== Task statement ==
Retype the data below exactly; skip every image.

== Provided data ==
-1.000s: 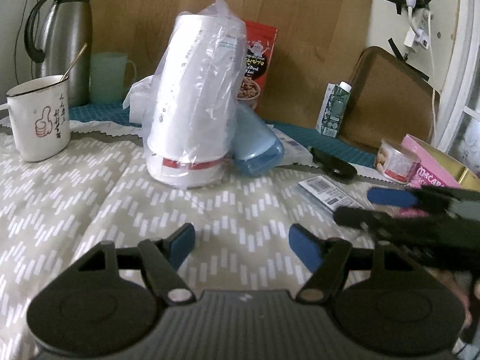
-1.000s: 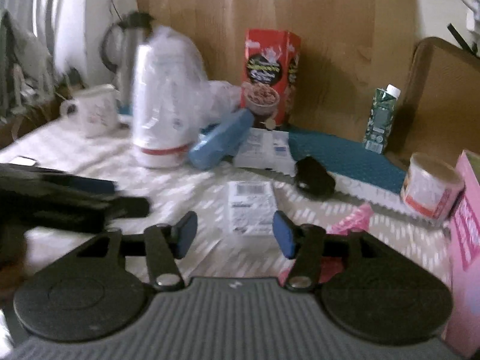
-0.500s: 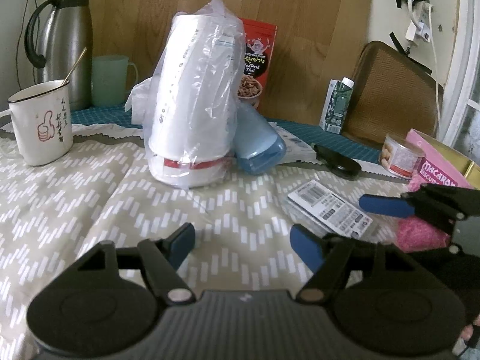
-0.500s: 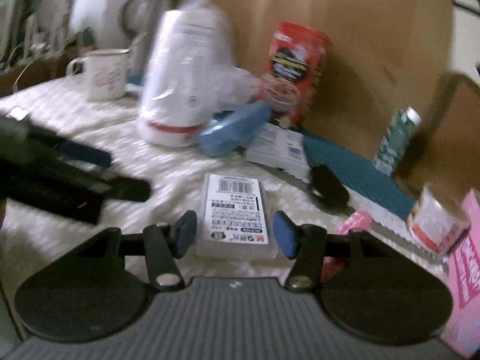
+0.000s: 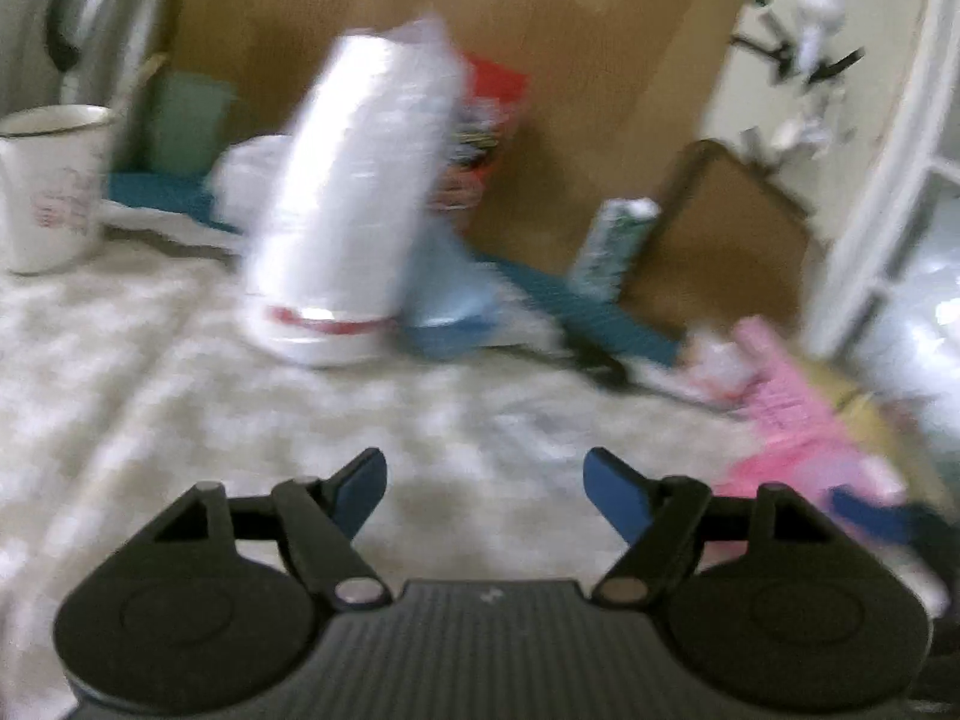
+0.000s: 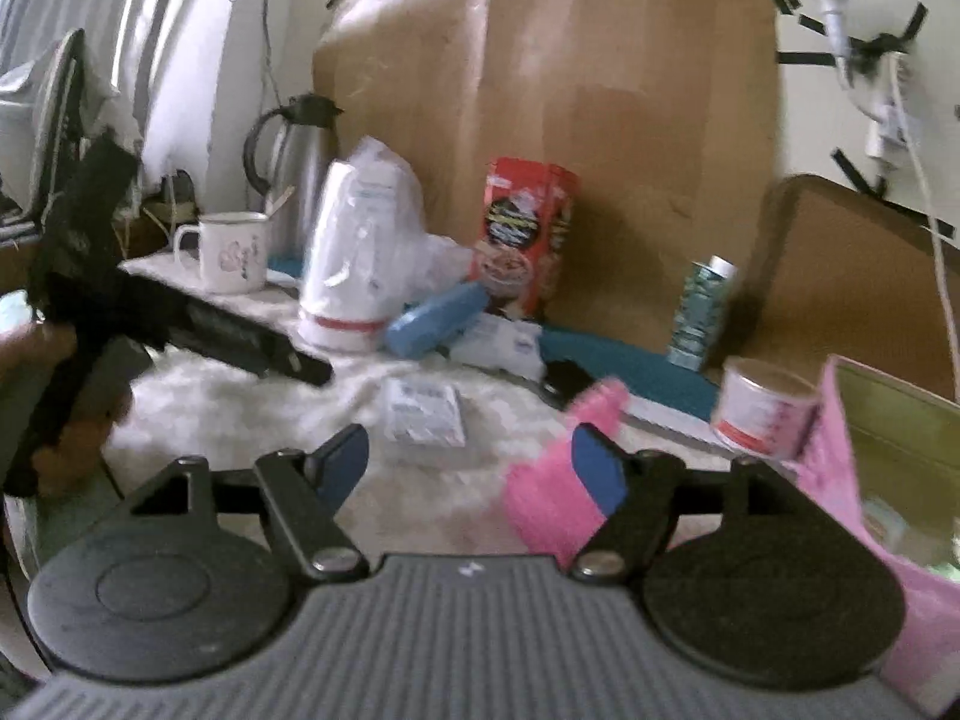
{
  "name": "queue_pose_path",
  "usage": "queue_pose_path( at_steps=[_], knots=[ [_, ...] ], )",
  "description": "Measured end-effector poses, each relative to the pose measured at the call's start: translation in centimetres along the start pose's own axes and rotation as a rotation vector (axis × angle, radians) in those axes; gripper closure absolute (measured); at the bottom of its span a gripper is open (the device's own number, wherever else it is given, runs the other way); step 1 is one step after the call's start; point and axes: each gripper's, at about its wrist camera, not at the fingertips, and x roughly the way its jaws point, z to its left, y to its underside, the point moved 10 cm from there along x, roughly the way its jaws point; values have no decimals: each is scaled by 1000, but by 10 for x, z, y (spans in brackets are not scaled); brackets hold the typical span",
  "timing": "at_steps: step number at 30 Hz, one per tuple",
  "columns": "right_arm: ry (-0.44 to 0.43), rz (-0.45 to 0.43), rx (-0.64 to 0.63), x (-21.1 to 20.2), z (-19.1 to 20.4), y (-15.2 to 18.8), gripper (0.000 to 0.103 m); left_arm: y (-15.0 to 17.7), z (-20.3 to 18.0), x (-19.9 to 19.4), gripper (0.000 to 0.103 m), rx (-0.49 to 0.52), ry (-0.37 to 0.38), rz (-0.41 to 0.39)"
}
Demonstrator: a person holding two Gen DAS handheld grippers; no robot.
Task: Organize soft objects
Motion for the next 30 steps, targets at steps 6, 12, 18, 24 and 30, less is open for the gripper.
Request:
queue_pose_path(
  at_steps=[6, 12, 18, 24, 30],
  knots=[
    [51, 47, 65, 7, -23, 6, 26, 3, -90, 19, 28, 173, 149, 53],
    [-1, 191, 163, 27, -27, 38, 87, 32, -143, 68, 49, 297, 160, 205],
    [63, 38, 187, -1, -43, 17, 90, -4, -198, 52, 50, 364, 262, 86],
    [237, -85, 209, -36, -99, -6, 90, -15, -277, 76, 50, 428, 376, 90],
    [349, -18, 272, -52, -166, 19, 89, 9, -333, 129, 45, 453, 412, 181]
  ],
)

== Answer to this exercise ==
-1.000s: 
-1.000s: 
-0.500s: 
-0.500s: 
+0.000s: 
+0.000s: 
{
  "name": "queue_pose_path",
  "usage": "queue_pose_path( at_steps=[_], knots=[ [_, ...] ], )",
  "description": "Measured end-effector poses, each relative to the pose measured at the call's start: translation in centimetres along the start pose's own axes and rotation as a rotation vector (axis × angle, radians) in those axes; gripper closure absolute (measured); at the bottom of its span a gripper is open (the device's own number, wherever else it is given, runs the other way); step 1 is one step after the call's start; point and axes: each gripper's, at about its wrist camera, not at the fingertips, and x roughly the way its jaws point, z to its left, y to its underside, the point moved 10 cm from there along x, roughly the way its jaws point; values have no decimals: each is scaled by 1000, but by 10 for x, z, y (spans in brackets are not scaled); brackets hold the typical span",
  "timing": "at_steps: step number at 30 Hz, one per tuple",
  "columns": "right_arm: ry (-0.44 to 0.43), rz (-0.45 to 0.43), rx (-0.64 to 0.63), x (-21.1 to 20.2), z (-19.1 to 20.4), y (-15.2 to 18.8), gripper (0.000 to 0.103 m); left_arm: y (-15.0 to 17.7), z (-20.3 to 18.0), x (-19.9 to 19.4), gripper (0.000 to 0.103 m), rx (-0.49 to 0.52), ry (-0.37 to 0.38), rz (-0.41 to 0.39)"
}
Demonstrator: a person holding two Gen DAS handheld grippers; no robot.
Task: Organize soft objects
Motion for the next 30 steps, targets at steps 6, 12, 18, 24 and 30, less is open for the gripper.
Request:
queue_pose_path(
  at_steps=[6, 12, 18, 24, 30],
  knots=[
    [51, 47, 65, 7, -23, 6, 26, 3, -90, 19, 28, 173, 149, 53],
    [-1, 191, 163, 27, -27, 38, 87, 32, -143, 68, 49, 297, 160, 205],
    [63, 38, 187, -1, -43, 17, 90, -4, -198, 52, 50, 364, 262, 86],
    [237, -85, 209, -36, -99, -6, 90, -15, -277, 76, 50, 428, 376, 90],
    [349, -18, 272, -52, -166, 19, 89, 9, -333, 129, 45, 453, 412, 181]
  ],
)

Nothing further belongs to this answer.